The American police…were less “professional” than their British counterparts from the very start; they dipped into local politics — indeed, they were drenched in it. They were full-time workers in the system, to be sure, but there was no job training, no requirements or prerequisites, and not much real control over behavior on the beat. Amateurism of a sort went all the way to the top of the force.

I also liked how he links punishments to supply and demand:

In fact, all criminal justice, whatever else can be said about it, is economic in one crude, primary sense: its rules are attempts to fix prices or ration behavior. Suppose it is a crime to shoot deer out of season; the punishment is a good stiff fine. One way to describe the law is to say that it tries to raise the price of shooting deer. If it succeeds, it rations, or controls, deer hunting. If the price is high enough, nobody will shoot deer (or almost nobody). Stiffening a penalty, then, is like raising a price. As rationing gets tighter, control is greater — and demand for the behavior, other things being equal, falls off.

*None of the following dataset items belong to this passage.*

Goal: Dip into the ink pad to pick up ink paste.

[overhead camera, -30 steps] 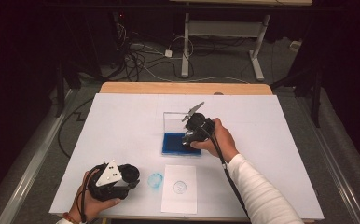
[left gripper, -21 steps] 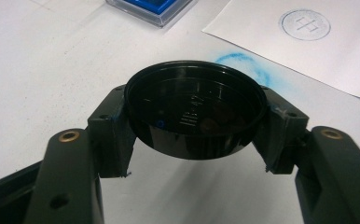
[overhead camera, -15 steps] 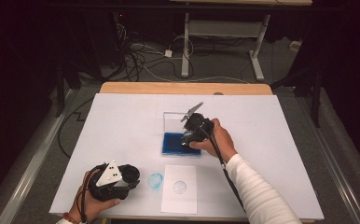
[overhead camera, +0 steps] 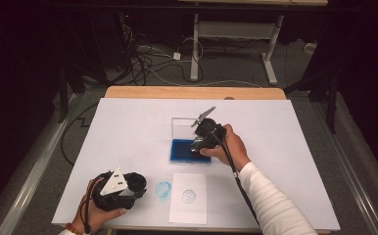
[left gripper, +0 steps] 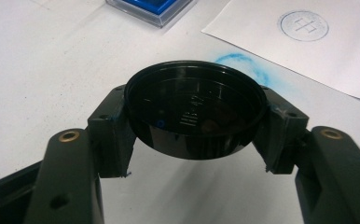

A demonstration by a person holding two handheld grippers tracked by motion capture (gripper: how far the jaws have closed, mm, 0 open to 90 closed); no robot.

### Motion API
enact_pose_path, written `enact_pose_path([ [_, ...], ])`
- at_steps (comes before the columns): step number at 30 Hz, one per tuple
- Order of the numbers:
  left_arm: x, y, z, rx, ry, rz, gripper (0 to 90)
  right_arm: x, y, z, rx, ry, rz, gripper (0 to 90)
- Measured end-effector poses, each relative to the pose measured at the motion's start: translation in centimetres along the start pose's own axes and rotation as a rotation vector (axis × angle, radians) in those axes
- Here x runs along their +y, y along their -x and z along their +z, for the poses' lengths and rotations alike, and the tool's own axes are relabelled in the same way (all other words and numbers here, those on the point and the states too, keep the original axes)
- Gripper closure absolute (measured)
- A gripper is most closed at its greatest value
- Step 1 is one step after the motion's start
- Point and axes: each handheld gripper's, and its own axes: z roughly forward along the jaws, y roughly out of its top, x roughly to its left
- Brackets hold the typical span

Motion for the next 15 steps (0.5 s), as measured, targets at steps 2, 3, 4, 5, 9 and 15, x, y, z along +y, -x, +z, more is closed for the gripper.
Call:
enact_pose_path([
  [2,0.01,-0.03,0.07,0.000,-0.003,0.000,36.0,-0.01,-0.07,-0.31,0.002,0.010,0.003,57.3],
  [3,0.02,-0.02,0.09,-0.002,-0.004,0.000,36.0,-0.04,-0.11,-0.23,0.012,0.004,0.000,57.3],
  [4,0.03,0.03,0.11,-0.002,-0.003,0.001,36.0,-0.11,-0.18,-0.04,0.025,-0.008,0.003,57.3],
  [5,0.05,0.06,0.12,-0.001,-0.005,0.002,36.0,-0.18,-0.24,0.22,0.027,-0.018,0.002,57.3],
  [9,0.06,0.06,0.07,0.000,-0.004,0.002,36.0,-0.14,-0.56,0.42,0.010,-0.008,-0.016,57.3],
  [15,-0.01,0.03,0.02,-0.001,-0.003,0.002,36.0,-0.17,-0.65,0.28,-0.033,-0.012,-0.047,57.3],
])
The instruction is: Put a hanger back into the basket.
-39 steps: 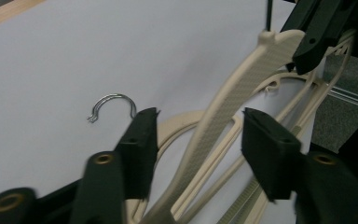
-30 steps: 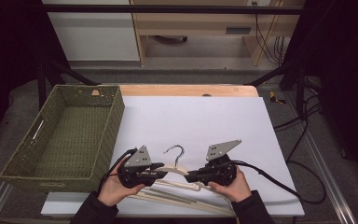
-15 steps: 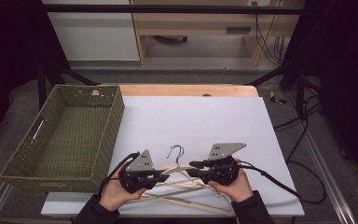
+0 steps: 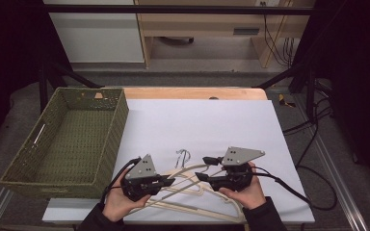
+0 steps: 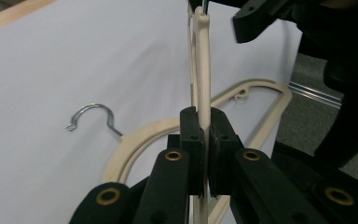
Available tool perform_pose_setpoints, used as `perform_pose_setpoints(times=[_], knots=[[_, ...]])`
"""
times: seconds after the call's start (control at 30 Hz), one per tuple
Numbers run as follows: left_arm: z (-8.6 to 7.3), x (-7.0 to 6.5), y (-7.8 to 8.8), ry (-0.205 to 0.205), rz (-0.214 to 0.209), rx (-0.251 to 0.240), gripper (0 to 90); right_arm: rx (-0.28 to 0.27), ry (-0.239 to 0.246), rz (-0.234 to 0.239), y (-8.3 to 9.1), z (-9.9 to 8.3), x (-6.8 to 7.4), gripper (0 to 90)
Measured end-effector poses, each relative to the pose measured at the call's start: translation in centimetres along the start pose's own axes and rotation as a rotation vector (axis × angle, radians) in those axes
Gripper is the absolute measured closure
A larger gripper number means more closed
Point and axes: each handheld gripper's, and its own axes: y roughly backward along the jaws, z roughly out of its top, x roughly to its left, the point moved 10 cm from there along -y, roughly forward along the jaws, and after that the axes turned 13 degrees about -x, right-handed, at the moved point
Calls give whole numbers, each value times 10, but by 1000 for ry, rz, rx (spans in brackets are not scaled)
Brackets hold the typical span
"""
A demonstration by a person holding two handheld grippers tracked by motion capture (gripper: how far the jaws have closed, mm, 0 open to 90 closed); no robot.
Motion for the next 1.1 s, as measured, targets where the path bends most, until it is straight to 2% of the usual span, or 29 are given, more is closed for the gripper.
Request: perform_pose_setpoints(times=[0.13,0.2,0.4,0.6,0.8,0.87,0.93,1.1], knots=[[4,10,7,6,58,-21,866,-37,-9,-55,7,3,-9,318],[6,14,11,14,70,-37,866,-52,-5,-87,11,4,-15,280],[15,21,23,16,116,-69,866,-87,-46,-165,23,1,-32,200],[26,28,39,23,152,-104,865,-68,-78,-250,31,-10,-48,99],[38,34,55,20,179,-135,865,-72,-107,-312,44,-18,-62,81],[43,36,61,18,187,-149,865,-84,-120,-319,48,-20,-65,81],[50,38,67,9,198,-161,865,-83,-113,-333,51,-22,-68,79],[67,48,82,-13,224,-170,865,-101,-127,-343,56,-23,-70,80]])
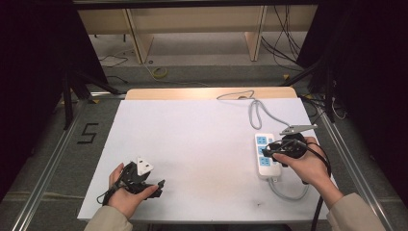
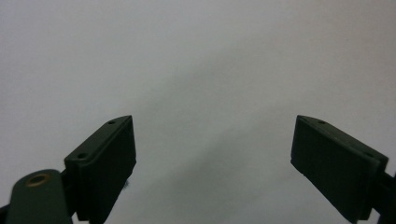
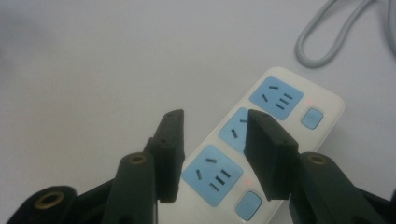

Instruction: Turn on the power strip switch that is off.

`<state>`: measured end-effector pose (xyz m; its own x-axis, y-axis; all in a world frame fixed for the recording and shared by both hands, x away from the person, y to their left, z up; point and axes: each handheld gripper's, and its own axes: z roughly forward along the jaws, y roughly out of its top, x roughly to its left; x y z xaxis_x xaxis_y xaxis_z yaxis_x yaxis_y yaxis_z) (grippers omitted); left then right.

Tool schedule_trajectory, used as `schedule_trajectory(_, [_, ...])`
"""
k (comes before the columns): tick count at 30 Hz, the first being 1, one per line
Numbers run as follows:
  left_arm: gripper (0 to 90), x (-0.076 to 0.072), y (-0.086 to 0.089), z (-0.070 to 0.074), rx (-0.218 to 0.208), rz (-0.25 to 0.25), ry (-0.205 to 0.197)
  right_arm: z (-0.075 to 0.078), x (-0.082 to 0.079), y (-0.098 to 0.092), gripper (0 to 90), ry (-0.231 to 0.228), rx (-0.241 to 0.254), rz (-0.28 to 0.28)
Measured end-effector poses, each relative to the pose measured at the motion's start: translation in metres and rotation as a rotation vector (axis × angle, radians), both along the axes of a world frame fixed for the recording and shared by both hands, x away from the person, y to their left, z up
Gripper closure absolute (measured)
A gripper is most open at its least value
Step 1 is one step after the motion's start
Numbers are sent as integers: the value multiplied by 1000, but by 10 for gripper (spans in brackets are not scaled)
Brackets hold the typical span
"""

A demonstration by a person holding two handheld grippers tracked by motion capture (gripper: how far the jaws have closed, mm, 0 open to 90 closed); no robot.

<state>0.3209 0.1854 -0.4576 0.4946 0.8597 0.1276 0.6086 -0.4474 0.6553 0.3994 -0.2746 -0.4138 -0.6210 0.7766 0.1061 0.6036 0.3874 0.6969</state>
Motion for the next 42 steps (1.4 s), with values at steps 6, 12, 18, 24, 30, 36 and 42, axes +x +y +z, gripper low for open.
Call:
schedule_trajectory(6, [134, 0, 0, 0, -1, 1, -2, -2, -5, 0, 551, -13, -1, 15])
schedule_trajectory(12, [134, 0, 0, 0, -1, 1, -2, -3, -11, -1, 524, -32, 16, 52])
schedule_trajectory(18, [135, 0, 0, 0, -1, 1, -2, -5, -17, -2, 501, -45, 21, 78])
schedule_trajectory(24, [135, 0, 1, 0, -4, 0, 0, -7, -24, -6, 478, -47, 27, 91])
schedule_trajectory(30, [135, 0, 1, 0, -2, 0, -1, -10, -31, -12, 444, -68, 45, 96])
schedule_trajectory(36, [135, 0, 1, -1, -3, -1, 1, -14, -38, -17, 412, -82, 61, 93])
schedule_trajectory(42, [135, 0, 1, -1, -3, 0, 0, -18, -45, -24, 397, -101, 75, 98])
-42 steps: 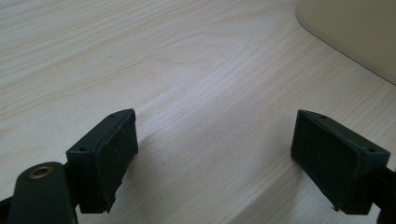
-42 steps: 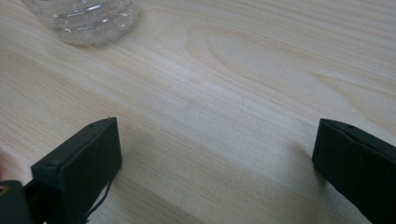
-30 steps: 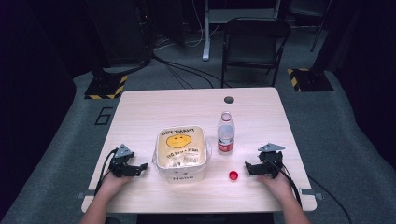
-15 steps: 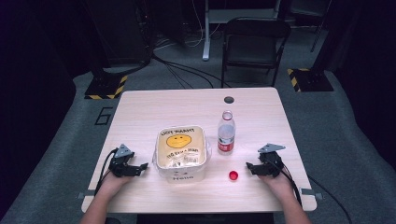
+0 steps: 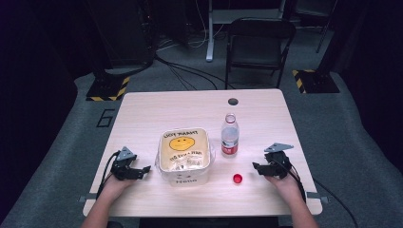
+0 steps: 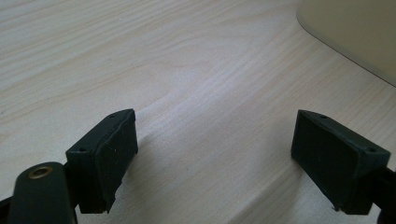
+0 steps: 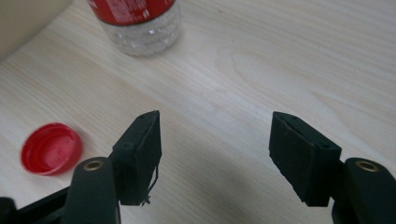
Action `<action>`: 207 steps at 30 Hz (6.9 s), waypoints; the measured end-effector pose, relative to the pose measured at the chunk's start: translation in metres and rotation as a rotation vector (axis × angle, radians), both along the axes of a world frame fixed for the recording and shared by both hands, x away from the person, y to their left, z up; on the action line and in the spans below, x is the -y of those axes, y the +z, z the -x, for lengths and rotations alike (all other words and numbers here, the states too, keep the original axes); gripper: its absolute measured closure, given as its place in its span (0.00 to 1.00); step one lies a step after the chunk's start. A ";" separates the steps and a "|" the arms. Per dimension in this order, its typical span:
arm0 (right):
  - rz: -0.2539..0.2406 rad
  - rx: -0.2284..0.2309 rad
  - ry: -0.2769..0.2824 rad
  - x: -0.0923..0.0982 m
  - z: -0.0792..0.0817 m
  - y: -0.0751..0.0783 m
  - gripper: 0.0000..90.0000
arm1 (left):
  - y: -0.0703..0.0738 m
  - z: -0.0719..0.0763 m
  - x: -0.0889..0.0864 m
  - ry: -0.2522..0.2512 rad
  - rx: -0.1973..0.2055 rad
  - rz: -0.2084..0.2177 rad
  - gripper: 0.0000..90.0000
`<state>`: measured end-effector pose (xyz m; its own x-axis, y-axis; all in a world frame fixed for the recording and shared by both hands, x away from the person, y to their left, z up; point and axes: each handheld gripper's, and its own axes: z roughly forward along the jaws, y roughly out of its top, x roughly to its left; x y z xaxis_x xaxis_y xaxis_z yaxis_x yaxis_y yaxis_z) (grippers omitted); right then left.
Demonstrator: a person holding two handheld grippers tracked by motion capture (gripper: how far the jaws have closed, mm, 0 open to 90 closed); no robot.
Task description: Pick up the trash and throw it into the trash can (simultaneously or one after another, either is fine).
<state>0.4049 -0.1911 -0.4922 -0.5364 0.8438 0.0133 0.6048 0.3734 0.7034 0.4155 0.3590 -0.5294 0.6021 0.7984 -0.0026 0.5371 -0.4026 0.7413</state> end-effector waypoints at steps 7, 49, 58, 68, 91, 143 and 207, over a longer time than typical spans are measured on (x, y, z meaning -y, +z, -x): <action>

We can apply the same analysis to the whole criminal code, even laws against murder and rape. In a sense, the codes set prices, and regulate the supply and demand of murder and rape. It seems cold-blooded to look at homicide law in this way; most people would say they want no murders at all, and if you asked them, they would say, vehemently, that they would not license murder, at any price. But in one sense that is exactly what the penal code does; it fixes a price. Certainly, there are other ways to understand why there are laws against murder and rape, and what makes them tick. But the price-rationing aspect is worth keeping in mind.

Friedman even brings fresh perspective to seemingly well-known events like the Salem witch trials, which were primarily about social control:

It was the defiant, the hostile, the impudent who were put to death in Salem. Those who accepted the legitimacy of the court and humbly confessed their crimes were convicted but their lives were spared. In the end, nineteen people were executed, two people died in prison, and one man, Giles Corey, was pressed to death under rocks (the so-called peine forte et dure), because he stood mute and refused to plead or to testify…

There have been many attempts to explain the Salem episode. A number of factors were at work. Town rivalries and factions worked as irritants beneath the surface, perhaps. There was a gender aspect, too. Not all witches were women, but most of them were, and older women at that. In some subtle and not so subtle ways, the war against witches was also a war against women: or at least against disorderly, troublesome, deviant women. In Puritan thought, order and hierarchy were “cherished values”; and those who rebelled against order “were the very embodiments of evil.” The “subordination of woman” was part of the natural order; the witch symbolized, or embodied, a kind of double rebellion — of woman against man, and woman against the godly society. Like Even in the Garden of Eden, she transmitted sin to man.

This is a wide-ranging and highly intelligent social history, with information of substance on nearly every page. Highly recommended.